It was suggested recently by a friend that we can become comfortable with the legacy of our work by believing it has had enough impact to allow the next generation to take the reins. This resonated. After all, neither of us have worked in education to become gurus, heroes or indispensable. We have given these decades of our lives to roles which shaped the futures of others.
Goodness though, it has gone in a flash. A decade in secondary schools, a decade as a ‘chalkface’ teacher educator, and more than a decade in a range of hybrid roles in universities; blending lecturing, programme design, partnership work, research, doctoral supervision, leadership and participation in and co-development of a range of national and educational networks and communities.
Of course, memorable moments stand out, critical and creative relationships with colleagues left their mark, interactions with individual students and the rewards of ensuring cohorts experienced success made me who I am as an educator. My professional identity has always felt fluid. As a teacher, I was also a research participant and action researcher. As a teacher educator, I was drawing on my teaching knowledge, expertise and vulnerabilities. As a leader, I was working collectively with others. As a researcher, I could not quieten my growing activist stance.
In her wonderfully refreshing and reflective book ‘Turning to each other: Simple conversations to restore hope to the future’ Margaret Wheatley wrote:
‘The future doesn’t take form irrationally, even though it feels that way. The future comes from where we are now.

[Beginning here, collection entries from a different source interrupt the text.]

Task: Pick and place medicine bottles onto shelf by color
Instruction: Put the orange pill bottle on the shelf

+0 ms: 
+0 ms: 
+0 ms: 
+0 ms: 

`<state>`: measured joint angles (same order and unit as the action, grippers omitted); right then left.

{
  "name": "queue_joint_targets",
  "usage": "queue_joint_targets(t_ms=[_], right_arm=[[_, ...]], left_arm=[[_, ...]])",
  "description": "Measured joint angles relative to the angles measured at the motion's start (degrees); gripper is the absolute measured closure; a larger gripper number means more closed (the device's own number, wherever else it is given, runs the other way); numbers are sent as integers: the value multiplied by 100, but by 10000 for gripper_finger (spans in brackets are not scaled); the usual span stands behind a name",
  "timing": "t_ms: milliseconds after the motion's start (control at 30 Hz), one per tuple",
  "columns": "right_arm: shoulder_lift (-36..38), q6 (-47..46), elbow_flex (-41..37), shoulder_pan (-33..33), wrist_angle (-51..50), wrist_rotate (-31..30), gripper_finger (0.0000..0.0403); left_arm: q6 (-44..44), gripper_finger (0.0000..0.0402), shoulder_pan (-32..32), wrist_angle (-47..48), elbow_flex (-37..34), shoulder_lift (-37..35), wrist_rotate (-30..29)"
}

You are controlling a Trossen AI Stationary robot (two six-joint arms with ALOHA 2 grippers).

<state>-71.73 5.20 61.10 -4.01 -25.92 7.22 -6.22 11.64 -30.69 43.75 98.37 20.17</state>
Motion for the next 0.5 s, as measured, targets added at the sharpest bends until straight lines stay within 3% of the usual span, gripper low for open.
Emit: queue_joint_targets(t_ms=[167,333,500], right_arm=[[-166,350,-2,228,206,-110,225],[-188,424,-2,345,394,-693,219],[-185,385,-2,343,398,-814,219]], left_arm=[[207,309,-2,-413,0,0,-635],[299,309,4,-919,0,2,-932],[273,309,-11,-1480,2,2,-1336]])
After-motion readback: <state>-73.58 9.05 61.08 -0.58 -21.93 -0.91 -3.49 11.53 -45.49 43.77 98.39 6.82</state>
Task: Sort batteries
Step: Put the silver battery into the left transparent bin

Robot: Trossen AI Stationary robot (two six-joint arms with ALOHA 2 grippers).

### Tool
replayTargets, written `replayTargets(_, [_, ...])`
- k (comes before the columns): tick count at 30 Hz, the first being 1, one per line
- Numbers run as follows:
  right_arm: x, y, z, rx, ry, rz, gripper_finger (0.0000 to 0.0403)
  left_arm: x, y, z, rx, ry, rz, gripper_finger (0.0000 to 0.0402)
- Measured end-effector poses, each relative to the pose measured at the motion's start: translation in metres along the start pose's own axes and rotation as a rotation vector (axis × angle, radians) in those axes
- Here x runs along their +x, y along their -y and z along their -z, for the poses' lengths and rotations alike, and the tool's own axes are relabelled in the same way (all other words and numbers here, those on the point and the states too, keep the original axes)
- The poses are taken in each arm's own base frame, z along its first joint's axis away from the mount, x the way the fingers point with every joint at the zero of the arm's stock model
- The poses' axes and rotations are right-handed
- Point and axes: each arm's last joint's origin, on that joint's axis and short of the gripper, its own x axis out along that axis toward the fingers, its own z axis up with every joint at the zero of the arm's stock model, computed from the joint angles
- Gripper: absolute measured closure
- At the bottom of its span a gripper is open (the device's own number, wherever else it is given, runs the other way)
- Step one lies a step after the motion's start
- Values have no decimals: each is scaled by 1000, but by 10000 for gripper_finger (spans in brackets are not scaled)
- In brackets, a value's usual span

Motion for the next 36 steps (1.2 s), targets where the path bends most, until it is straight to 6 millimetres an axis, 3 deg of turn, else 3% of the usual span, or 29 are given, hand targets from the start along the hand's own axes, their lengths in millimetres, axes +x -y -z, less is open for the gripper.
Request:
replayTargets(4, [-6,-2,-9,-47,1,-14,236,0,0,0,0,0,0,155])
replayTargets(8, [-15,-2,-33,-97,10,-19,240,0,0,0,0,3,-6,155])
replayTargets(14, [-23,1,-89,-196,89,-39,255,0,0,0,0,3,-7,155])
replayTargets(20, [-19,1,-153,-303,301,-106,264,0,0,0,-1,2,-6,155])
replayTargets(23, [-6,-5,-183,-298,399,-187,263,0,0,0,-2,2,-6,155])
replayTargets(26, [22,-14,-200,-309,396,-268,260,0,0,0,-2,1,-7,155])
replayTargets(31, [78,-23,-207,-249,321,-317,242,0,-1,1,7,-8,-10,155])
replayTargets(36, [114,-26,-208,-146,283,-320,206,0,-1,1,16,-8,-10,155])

It materializes from the actions, values, and beliefs we are practicing now. […] If we want a different future, we have to take responsibility for what we are doing in the present.’ (Wheatley, 2009, p68)

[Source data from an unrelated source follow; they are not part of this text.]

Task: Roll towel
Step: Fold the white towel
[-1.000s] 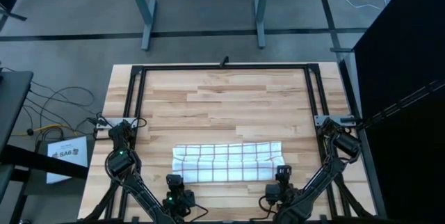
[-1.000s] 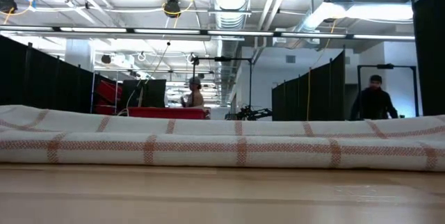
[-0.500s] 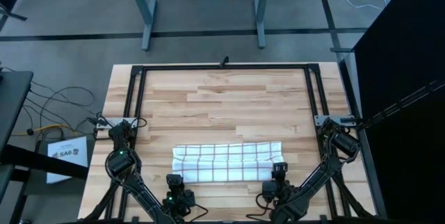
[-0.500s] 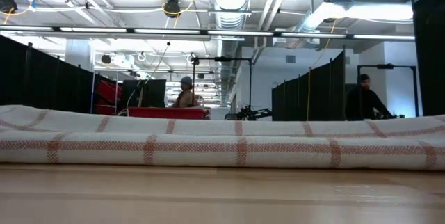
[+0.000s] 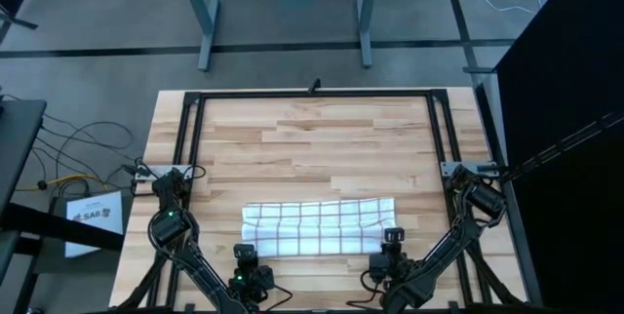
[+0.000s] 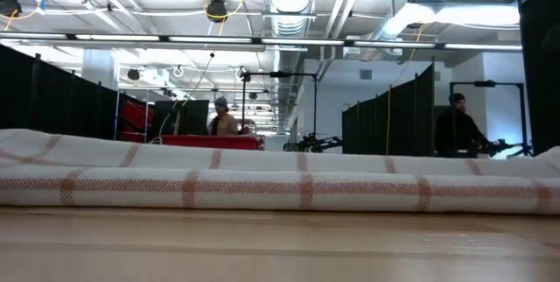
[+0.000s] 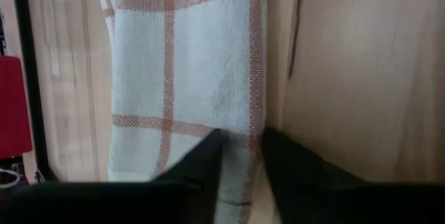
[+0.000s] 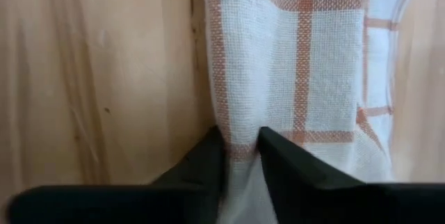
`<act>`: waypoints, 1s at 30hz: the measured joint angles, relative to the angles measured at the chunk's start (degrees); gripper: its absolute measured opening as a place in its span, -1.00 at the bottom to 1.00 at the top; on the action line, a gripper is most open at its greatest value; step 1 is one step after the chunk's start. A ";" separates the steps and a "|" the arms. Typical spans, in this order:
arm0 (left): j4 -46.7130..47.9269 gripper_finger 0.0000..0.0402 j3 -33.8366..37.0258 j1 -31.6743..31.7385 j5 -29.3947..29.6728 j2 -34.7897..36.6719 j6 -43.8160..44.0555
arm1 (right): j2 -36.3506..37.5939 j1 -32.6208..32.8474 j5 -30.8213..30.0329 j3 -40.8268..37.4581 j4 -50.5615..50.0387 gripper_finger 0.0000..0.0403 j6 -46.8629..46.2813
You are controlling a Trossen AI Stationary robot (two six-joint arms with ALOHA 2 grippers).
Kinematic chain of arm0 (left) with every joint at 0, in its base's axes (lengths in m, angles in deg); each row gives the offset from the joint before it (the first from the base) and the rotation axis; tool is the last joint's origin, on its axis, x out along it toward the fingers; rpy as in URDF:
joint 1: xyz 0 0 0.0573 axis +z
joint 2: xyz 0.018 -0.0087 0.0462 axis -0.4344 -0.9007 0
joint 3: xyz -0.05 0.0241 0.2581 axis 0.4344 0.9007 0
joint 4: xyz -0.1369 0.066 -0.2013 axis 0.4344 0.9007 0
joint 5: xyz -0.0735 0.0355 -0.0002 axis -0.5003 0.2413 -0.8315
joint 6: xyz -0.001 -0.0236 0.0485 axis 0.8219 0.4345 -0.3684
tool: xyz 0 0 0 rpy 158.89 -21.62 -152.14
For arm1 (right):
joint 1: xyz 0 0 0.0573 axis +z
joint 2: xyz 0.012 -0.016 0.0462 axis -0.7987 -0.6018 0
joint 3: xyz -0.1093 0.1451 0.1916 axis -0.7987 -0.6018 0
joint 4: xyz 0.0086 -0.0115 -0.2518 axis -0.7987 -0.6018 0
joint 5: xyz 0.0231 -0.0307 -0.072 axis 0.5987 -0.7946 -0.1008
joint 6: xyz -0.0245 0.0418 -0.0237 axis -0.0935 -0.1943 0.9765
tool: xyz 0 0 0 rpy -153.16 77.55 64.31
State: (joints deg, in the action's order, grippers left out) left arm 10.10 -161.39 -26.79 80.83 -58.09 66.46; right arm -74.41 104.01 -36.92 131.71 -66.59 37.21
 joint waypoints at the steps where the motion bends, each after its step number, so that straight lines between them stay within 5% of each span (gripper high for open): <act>1: -0.08 -0.92 0.00 0.00 0.11 0.00 0.02 | 0.00 0.02 0.13 -0.02 0.37 -0.92 0.46; 20: -3.04 -1.00 -9.14 -2.44 -7.13 -0.52 1.88 | -0.35 3.84 8.22 5.95 4.00 -1.00 -5.28; 30: 3.87 -1.00 -14.82 -3.53 -8.41 0.89 4.40 | -0.39 4.52 14.29 9.17 6.77 -1.00 -5.42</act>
State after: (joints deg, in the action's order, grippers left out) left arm 13.97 -176.21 -30.31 72.42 -57.20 70.87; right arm -74.80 108.52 -22.63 140.88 -59.83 31.80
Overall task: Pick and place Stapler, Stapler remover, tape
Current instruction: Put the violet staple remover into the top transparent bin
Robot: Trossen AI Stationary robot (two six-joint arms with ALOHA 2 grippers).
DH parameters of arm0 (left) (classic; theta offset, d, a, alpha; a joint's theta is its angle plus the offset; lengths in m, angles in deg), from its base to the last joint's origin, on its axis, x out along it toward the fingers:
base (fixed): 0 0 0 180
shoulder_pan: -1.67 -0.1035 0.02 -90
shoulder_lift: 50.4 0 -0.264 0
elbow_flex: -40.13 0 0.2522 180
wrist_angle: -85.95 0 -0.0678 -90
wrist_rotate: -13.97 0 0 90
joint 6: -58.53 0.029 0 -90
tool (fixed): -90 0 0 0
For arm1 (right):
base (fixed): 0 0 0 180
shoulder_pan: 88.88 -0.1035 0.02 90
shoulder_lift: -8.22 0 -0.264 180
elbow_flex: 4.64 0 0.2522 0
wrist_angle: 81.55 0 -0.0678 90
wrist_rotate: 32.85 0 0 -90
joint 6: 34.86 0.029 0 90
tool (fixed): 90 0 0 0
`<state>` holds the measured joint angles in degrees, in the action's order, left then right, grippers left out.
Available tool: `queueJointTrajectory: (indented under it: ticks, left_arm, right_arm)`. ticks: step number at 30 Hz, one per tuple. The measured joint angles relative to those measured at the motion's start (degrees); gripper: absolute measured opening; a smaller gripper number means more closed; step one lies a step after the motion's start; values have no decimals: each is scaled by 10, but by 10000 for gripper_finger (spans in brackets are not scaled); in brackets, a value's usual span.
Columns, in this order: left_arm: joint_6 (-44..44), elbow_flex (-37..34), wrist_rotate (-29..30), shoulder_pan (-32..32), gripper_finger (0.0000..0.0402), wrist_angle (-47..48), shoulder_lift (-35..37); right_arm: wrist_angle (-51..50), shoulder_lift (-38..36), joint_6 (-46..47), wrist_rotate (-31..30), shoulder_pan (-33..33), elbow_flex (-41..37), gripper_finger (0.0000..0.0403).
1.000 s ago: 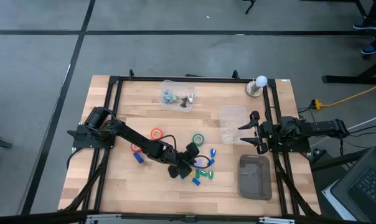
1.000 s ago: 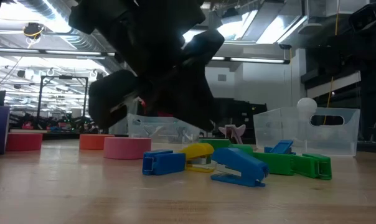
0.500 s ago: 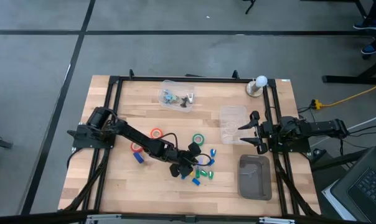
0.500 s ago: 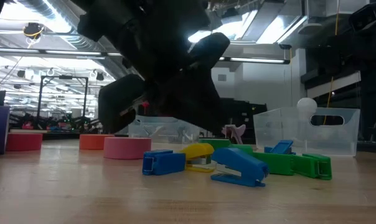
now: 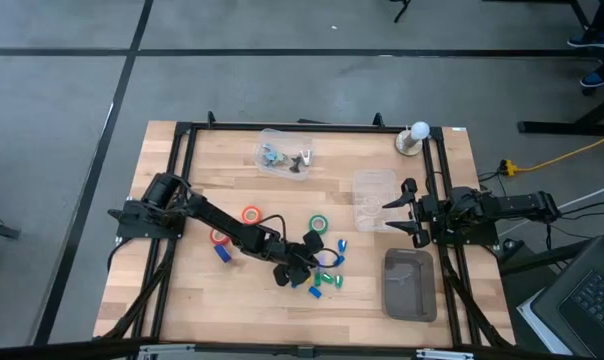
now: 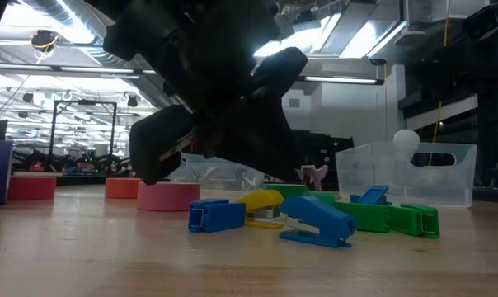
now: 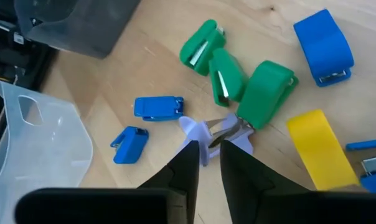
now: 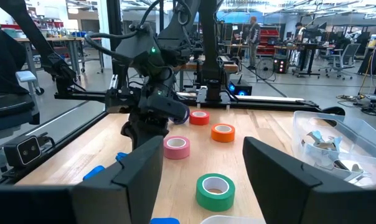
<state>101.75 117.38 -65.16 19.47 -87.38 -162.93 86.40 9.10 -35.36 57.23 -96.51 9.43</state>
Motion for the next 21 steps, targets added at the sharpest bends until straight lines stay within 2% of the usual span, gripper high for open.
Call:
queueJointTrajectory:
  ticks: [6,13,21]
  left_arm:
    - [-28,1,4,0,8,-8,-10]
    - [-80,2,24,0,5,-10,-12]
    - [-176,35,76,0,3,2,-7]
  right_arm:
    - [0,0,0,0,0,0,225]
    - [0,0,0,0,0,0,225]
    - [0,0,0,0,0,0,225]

As I look to the future and seek to intentionally shape what comes next, I know that it will be deeply connected to my past and the present. So, I will spend a bit of time in my past, to consider what has influenced who I have become and what I still might be. I use early memories from my first two decades as an educator, reflections on how my work became about sense-making in its third decade, and a consideration of who I am now and where this may lead me.
Foundations 1990-2010
I have never kept a coherent journal or diary as a record, my past work is badly archived in dozens of working notebooks and in a digital filing system which relies heavily on search tools rather than neatly defined folders. Therefore, I have snapshot memories, which are all authentic, but do not tell the whole story. Following each memory is the briefest of reflections.
Teacher as designer
I was teaching about globalisation. I enjoyed creating meaningful learning from the combination of the broad brushstrokes of geographical and environmental thinking, principles and concepts - finding good case studies and exploring technical details of processes. I wanted my teaching to connect to the real worlds that the students experience and the wider world that their learning reveals.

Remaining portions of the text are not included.